[Extracted data entries]
■ ■ ■ ■ ■

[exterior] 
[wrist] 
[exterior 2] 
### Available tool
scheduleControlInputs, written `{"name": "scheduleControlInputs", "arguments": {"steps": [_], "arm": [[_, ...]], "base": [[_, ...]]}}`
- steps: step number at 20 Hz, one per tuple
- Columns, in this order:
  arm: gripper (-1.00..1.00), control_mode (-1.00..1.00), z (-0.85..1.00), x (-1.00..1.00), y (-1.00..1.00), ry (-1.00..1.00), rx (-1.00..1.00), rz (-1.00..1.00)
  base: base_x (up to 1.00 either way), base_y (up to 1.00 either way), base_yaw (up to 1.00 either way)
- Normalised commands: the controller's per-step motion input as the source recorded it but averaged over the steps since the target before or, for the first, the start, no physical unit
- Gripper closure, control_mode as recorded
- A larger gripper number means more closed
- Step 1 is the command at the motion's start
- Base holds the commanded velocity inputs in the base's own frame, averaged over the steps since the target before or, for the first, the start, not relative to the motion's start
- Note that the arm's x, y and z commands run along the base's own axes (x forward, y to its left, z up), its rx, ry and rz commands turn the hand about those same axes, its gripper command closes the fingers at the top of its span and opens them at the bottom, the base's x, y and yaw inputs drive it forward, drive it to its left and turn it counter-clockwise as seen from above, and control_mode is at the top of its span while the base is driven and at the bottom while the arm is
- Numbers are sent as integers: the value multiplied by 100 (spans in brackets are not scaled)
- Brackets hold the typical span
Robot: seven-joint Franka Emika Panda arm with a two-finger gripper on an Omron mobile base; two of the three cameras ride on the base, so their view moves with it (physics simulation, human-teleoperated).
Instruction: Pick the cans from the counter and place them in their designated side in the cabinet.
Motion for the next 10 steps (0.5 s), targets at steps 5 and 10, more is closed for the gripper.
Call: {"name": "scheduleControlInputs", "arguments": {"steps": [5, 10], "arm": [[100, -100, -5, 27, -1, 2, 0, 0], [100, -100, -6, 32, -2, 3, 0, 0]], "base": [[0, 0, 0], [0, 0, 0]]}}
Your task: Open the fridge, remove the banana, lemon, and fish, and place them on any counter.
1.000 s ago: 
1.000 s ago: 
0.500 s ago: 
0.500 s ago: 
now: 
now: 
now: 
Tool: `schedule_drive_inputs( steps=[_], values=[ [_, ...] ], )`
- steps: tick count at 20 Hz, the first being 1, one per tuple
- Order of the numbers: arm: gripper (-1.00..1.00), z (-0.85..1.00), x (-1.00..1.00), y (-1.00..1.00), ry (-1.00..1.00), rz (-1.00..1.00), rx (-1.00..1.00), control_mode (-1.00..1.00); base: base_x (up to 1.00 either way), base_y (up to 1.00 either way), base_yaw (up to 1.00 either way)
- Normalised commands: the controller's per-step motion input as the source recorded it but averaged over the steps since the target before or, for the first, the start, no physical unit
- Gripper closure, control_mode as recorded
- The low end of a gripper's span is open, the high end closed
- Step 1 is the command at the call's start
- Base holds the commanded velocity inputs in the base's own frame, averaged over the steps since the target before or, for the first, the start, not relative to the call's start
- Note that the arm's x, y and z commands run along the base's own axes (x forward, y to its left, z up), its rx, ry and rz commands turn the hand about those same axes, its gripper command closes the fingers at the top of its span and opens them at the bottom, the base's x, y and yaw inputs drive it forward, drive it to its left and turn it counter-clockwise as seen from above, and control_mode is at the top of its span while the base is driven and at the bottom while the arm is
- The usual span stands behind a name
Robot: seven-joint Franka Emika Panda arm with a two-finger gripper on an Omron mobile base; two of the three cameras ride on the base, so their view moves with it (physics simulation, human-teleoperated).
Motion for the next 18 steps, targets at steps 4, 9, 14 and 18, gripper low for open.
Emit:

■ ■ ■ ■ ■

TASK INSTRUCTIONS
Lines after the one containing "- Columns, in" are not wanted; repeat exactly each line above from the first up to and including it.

OUTPUT BELOW
[exterior] 
[wrist] 
[exterior 2] 
### Available tool
scheduleControlInputs, written `{"name": "scheduleControlInputs", "arguments": {"steps": [_], "arm": [[_, ...]], "base": [[_, ...]]}}`
- steps: step number at 20 Hz, one per tuple
- Columns, in this order:

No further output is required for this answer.